Consciousness, Behavior & Experience
Our personal efforts, experiences, and insights are the central means for examining the phenomenon and arriving at moments of disclosure so the phenomenon reveals something about itself in a new or fuller way. Generally, phenomenological intuiting involves a series of smaller and larger disclosures that slowly coalesce into a fuller apprehension of the phenomenon.

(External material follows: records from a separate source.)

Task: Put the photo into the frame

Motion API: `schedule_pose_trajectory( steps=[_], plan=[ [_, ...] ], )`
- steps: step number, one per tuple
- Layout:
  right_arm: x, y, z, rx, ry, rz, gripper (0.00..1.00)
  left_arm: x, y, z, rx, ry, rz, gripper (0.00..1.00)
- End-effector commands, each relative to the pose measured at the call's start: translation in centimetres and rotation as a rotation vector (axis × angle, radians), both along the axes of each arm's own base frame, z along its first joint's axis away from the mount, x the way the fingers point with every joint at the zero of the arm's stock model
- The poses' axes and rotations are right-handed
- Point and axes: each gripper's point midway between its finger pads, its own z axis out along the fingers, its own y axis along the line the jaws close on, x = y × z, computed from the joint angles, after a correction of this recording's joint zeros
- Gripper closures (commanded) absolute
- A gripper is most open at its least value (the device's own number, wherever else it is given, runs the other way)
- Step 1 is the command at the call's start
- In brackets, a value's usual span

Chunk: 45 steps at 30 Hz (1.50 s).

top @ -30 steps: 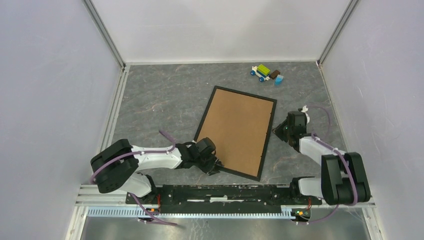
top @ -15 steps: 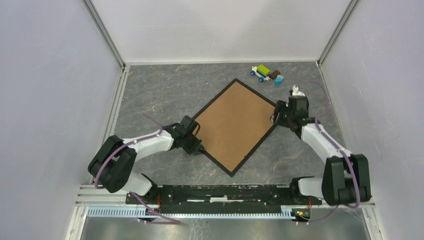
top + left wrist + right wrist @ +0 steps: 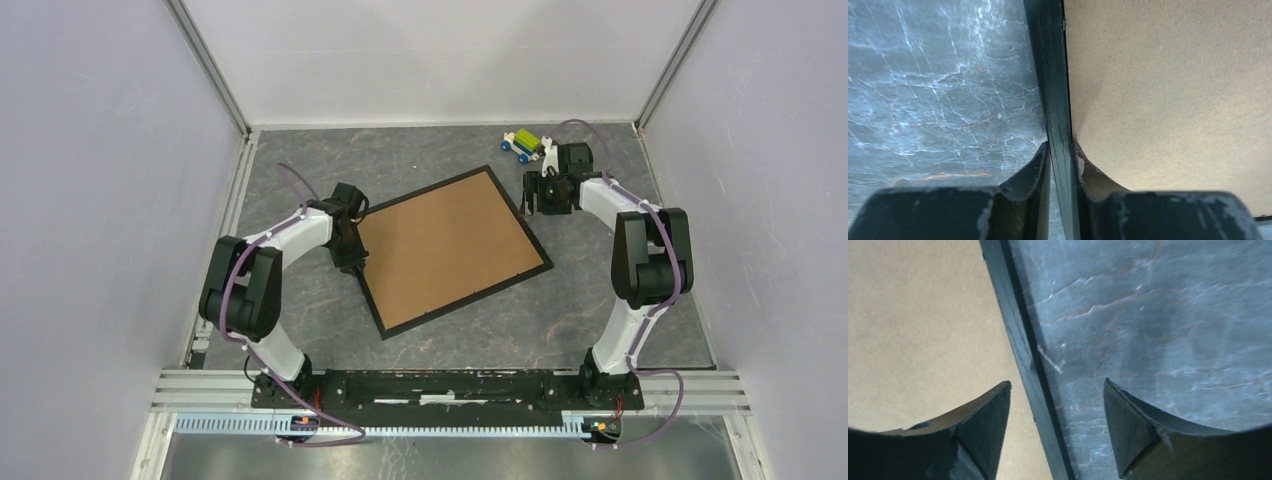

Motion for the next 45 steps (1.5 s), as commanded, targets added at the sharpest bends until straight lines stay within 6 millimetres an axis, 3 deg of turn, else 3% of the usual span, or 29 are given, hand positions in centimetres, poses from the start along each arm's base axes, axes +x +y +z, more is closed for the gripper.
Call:
schedule_pose_trajectory(
  steps=[1, 3, 7, 10, 15, 18, 21, 24, 27, 29, 45],
  plan=[
    [-2.1, 1.8, -0.2, 0.105, 0.051, 0.059, 0.32, 0.7, 3.3, -1.1, 0.201, 0.039, -0.156, 0.94],
    [-4.2, 3.2, -0.9, 0.195, 0.068, 0.063, 0.43, 1.6, 2.9, -0.9, 0.191, 0.029, -0.173, 0.92],
    [-8.5, 4.0, -2.5, 0.214, 0.112, 0.052, 0.51, 3.3, 2.3, -1.0, 0.185, 0.017, -0.197, 0.83],
    [-11.3, 4.0, -2.4, 0.187, 0.11, 0.064, 0.52, 4.1, 1.8, -1.4, 0.169, 0.022, -0.219, 0.77],
    [-15.2, 4.0, -1.3, 0.175, 0.085, 0.087, 0.47, 4.3, 1.9, -1.6, 0.176, 0.029, -0.238, 0.8],
    [-15.2, 0.5, -1.5, 0.009, 0.109, 0.008, 0.4, 4.4, 2.5, -1.5, 0.212, 0.021, -0.236, 0.81],
    [-14.8, -0.4, -1.3, 0.04, 0.145, -0.024, 0.43, 4.2, 2.9, -1.6, 0.227, 0.023, -0.235, 0.83],
    [-14.1, -0.4, -0.9, 0.085, 0.148, -0.036, 0.48, 4.2, 3.4, -1.5, 0.253, 0.02, -0.23, 0.85],
    [-13.1, 0.0, -0.9, 0.097, 0.152, -0.015, 0.61, 4.1, 3.6, -1.5, 0.258, 0.02, -0.231, 0.86],
    [-12.9, 0.2, -1.2, 0.104, 0.158, -0.005, 0.64, 4.1, 3.5, -1.6, 0.258, 0.021, -0.231, 0.86],
    [-12.9, 1.4, -2.9, 0.119, 0.215, 0.032, 0.68, 4.1, 3.3, -1.8, 0.245, 0.024, -0.229, 0.89]
  ],
)
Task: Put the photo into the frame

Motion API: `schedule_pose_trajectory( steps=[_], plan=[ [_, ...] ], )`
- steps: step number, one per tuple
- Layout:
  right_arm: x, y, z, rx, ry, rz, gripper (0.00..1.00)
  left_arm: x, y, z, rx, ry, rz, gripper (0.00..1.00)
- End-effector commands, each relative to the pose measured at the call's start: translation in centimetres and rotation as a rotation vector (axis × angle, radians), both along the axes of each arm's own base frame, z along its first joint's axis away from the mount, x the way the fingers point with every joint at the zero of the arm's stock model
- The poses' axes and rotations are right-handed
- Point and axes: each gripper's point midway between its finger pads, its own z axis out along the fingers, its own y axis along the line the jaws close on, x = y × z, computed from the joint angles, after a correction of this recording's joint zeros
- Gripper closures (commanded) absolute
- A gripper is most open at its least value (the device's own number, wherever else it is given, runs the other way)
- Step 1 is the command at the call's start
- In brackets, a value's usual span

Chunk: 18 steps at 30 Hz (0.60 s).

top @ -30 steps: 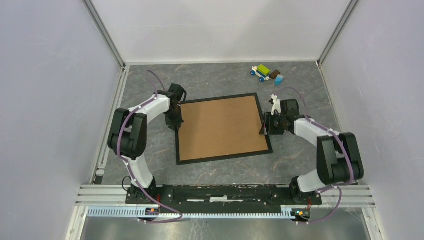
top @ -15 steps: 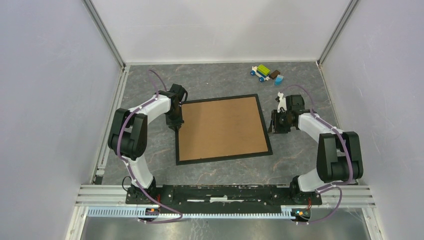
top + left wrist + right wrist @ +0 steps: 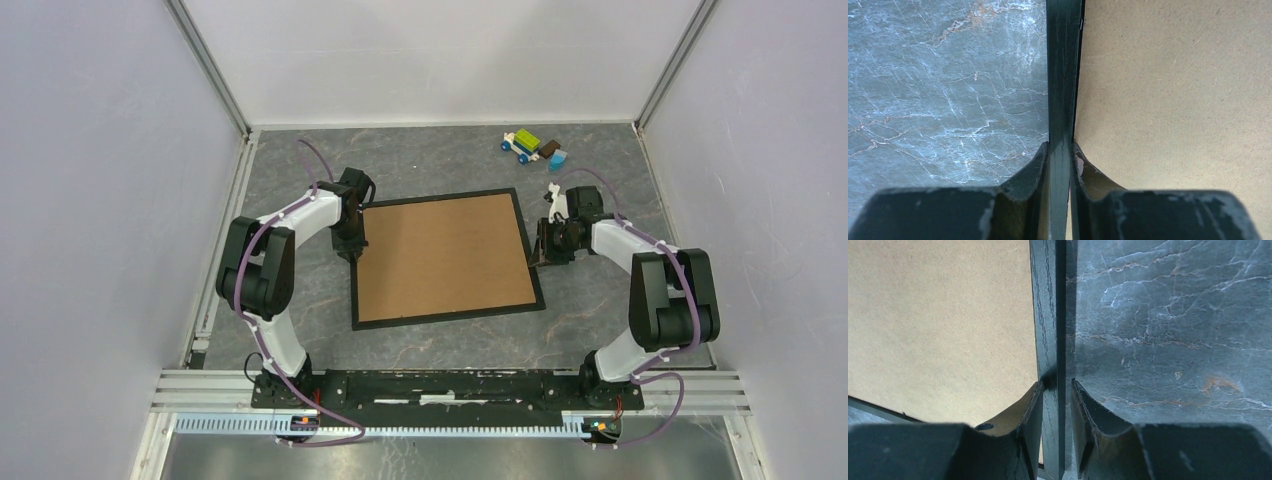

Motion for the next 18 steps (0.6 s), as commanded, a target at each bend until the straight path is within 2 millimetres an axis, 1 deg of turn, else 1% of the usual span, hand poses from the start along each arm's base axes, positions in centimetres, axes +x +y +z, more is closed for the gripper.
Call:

In this sense, intuiting is rarely a single moment of revelation in which understanding comes in one full swoop. Instead, intuiting is gradual and unpredictable. Through our wish, effort, and practice, we see the phenomenon in smaller and larger ways. Patterns, relationships, and subtleties gradually arise that we never noticed before. Phenomenological intuiting is a flow and spiral, with unpredictability and serendipity.
We must begin somewhere and intend to end somewhere. Thus there is a movement, a progression, and eventually, an arrival. But, this movement isn’t a straight, sequential process. We see it more in terms of a flow, or of a cycling and spiraling motion. We can’t say where this flow begins. The first idea of trying to make sense of something may evolve over the course of our research activity.
The phenomenon is an uncharted territory that we attempt to explore, flexibly adapting to the nature and circumstances of the phenomenon. We must assume that we do not know the phenomenon but wish to, so we approach it as a beginner. We may know what we do not know, but need to consider that we may not know what we don’t know. We have no clear sense of what we will find or how discoveries will arise fluidly and unfold in a rich, unstructured, multidimensional way. A certain uncertainty and spontaneity must be accepted and creatively transformed into possibility and pattern.
We can use an existential and hermeneutic, as well as first-person approach, drawing on our realm of experience ‑- our own lived situation, setting aside preconceptions and biases. We examine specific characteristics and qualities and may become immersed in the process, its revelations and clarity. We become more perceptive, thus better able to articulate our experience. Emergent meaning arises from description and interpretation.
Creative outpouring is the entrance to self-actualization. It is heuristic, preparing us for deeper understanding. In psychology, heuristics are simple, efficient rules, learned or hard-coded by evolutionary processes. Like archetypes, they help us function without constantly stopping to think about the next course of action.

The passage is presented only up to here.